LGBT status acknowledged on college applications

By The GW Hatchet

The GW Hatchet, George Washington U. via UWIRE

LGBT status acknowledged on college applications

“Would you consider yourself a member of the LGBT (lesbian, gay, bisexual, transgender) community?”

Elmhurst College, a private four-year institution in Illinois, made national headlines after including that question on its application this fall.

Amidst speculation by schools that more colleges may join Elmhurst in asking about LGBT status, George Washington U’s top admissions administrator said last week that the University is hesitant to ask about the sexual orientation of its prospective students.

“Right now, I would be cautious about adding that question,” Associate Vice President and Dean for Undergraduate Admissions Kathy Napper said, noting that the sexual orientation of a student is not a consideration in admissions decisions, and asking for an applicant to reveal that orientation could increase the stress associated with college applications.

“To add this question could, for some students, add additional anxiety to the admissions process,” she said.
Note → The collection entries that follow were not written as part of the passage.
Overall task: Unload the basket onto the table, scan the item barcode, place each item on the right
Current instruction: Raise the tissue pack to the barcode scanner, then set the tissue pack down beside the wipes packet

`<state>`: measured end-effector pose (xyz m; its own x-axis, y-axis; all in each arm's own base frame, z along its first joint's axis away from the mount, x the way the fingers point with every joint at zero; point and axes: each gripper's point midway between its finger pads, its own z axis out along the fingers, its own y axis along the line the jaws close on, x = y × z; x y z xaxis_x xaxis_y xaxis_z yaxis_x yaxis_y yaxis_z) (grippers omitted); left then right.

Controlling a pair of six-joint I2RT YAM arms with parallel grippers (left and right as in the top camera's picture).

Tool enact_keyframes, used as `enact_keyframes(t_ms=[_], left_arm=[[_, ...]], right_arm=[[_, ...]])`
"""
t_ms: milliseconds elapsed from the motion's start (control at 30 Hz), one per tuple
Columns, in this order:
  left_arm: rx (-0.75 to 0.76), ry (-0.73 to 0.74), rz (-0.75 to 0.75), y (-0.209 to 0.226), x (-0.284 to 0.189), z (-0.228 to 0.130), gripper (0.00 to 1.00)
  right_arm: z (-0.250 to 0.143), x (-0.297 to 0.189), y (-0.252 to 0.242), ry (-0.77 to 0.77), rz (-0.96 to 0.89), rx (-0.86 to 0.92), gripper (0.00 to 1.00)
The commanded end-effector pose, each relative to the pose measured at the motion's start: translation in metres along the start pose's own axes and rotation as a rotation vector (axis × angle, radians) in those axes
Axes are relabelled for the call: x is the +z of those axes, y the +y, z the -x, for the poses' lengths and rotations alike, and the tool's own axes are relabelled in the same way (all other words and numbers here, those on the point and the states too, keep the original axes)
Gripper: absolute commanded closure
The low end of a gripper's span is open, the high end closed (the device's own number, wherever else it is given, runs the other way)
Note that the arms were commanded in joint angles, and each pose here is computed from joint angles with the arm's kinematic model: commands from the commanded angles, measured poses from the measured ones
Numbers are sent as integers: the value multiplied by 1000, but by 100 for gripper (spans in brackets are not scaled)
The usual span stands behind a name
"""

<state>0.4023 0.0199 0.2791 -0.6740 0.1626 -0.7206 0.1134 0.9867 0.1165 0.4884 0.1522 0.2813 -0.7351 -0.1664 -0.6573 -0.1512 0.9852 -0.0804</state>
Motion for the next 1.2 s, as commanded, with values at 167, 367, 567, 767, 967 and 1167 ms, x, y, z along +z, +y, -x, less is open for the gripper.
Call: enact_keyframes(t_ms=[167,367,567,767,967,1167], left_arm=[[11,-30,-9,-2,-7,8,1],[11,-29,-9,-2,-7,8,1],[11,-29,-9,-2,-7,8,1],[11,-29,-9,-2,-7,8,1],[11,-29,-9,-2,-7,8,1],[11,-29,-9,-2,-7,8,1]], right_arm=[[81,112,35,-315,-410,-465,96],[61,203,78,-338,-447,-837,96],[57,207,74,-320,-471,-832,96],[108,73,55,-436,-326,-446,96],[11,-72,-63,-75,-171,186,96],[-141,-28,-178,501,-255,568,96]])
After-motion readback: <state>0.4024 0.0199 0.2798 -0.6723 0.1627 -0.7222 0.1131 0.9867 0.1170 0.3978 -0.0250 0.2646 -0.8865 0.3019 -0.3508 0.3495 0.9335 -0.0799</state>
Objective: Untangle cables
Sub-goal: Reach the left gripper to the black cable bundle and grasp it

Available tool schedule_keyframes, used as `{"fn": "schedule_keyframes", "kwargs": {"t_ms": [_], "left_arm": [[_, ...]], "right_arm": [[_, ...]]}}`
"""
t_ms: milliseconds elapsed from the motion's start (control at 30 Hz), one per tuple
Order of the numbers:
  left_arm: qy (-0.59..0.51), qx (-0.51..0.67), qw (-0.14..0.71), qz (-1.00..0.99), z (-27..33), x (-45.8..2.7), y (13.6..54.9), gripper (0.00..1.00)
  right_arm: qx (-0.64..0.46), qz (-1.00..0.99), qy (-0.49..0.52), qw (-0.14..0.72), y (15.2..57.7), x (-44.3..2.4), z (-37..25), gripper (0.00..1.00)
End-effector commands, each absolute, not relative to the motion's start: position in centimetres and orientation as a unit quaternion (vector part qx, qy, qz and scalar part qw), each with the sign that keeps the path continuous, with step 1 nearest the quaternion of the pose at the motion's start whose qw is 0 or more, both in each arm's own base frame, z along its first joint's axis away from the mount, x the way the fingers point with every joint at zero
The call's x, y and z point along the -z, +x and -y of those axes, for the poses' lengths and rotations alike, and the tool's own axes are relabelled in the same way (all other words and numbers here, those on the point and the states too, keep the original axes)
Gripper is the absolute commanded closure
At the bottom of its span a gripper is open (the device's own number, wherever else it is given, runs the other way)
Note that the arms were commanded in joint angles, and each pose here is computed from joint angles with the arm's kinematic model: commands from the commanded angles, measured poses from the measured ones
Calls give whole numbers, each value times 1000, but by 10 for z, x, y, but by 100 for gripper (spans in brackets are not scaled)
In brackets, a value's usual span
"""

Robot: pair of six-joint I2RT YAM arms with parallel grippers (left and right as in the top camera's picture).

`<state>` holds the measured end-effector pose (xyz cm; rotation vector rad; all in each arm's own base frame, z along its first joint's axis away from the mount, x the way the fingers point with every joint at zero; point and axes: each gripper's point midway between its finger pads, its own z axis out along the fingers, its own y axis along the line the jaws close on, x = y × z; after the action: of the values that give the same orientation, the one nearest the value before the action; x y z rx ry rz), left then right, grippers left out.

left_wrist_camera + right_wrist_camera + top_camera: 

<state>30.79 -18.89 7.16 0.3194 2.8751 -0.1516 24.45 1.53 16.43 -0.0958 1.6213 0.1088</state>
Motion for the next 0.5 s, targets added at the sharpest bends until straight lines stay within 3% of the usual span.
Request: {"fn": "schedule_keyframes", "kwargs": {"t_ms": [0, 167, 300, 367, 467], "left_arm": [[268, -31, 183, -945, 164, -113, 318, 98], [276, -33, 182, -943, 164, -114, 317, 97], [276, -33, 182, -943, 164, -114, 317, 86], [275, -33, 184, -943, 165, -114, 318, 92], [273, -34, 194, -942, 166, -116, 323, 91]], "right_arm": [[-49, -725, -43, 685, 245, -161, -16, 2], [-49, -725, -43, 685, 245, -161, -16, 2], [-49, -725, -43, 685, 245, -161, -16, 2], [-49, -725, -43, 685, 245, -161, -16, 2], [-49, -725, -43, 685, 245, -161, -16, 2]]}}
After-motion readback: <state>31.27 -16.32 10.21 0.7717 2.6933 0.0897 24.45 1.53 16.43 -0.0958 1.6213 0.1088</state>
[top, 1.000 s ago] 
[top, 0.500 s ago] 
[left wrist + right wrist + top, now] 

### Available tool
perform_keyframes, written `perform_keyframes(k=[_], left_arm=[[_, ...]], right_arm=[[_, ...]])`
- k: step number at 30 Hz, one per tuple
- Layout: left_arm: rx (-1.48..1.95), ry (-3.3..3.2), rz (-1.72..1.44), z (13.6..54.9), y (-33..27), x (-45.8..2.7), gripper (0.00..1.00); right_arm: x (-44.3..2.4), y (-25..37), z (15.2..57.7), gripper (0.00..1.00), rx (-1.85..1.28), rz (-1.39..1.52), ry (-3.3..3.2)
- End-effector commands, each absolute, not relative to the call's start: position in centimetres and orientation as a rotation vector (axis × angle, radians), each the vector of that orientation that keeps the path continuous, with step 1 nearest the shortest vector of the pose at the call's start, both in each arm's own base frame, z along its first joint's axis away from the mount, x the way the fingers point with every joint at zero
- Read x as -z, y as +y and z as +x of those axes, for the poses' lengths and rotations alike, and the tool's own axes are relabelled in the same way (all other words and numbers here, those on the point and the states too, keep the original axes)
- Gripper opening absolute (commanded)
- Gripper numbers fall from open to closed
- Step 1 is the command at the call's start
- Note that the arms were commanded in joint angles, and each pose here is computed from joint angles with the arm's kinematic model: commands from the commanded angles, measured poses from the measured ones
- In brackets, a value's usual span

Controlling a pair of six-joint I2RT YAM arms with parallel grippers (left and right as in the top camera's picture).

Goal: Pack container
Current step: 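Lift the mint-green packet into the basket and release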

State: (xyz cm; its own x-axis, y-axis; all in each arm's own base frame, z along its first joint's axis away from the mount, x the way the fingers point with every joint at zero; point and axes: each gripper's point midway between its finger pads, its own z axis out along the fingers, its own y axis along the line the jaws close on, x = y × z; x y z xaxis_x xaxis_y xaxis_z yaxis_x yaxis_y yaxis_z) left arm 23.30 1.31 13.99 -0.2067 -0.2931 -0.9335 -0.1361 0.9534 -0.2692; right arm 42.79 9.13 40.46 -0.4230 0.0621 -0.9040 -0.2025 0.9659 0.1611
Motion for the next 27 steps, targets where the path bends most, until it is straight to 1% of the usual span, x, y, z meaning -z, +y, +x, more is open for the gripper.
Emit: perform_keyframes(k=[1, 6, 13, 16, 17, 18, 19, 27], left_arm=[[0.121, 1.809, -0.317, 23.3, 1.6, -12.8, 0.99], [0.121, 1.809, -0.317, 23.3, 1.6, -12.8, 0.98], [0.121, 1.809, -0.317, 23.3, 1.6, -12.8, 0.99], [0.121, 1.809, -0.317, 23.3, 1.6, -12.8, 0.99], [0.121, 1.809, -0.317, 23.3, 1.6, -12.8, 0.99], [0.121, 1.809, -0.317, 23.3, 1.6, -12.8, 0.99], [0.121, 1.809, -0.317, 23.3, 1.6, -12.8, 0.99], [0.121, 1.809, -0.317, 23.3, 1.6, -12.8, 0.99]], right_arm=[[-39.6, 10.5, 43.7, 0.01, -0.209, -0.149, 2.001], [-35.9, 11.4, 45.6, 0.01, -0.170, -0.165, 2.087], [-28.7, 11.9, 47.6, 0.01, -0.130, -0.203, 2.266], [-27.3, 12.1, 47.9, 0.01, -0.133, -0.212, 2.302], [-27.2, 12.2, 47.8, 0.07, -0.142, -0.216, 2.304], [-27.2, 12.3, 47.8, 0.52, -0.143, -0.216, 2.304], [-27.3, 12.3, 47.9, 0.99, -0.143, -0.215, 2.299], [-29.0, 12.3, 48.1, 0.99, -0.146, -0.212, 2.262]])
Napper distinguished between admissions criteria and recruitment techniques. While the University requires grades and SAT scores, it does not take transgender status or sexual orientation into account for admission. To be a diverse University, she said, GW hopes to attract members of a wide range of backgrounds, including the LGBT community, who will succeed at the University.

More than 90 percent of the University’s applicants use the Common Application, the leadership of which is mulling over the addition of an LGBT question.

Any participating institution may include an LGBT status question on its individual supplement to the standard application, Rob Killion, executive director of the Common Application Inc., said.

“Our Board considered adding a question to the Common Application proper, but for the time being has chosen to leave it to individual members to decide using their own supplements,” Killion said.

None of the more than 450 institutions using the application currently ask about sexual orientation on their supplements, although two include an option to disclose transgender status, he said.

Napper said applicants can demonstrate membership in the LGBT community through activities and essays without an explicit question.

Campus Pride, a national LGBT advocacy group, lobbies for an LGBT question to be added to the Common Application, according to a report this month by the Chronicle of Higher Education.

Elmhurst College is not a member of the Common Application consortium.

Blake Bergen, president of the University’s chapter of Allied in Pride, supports adding a question about sexual orientation to the application. He said it would demonstrate that the University is supportive and would better estimate the needs and resources allotted to the campus LGBT population.

“Students who identify themselves as LGBTQ will feel accepted and welcomed during such a critical time,” Bergen said. “It could only have a positive impact on those that need it.”

“Queer and questioning” students should also be included in the application question, Bergen said.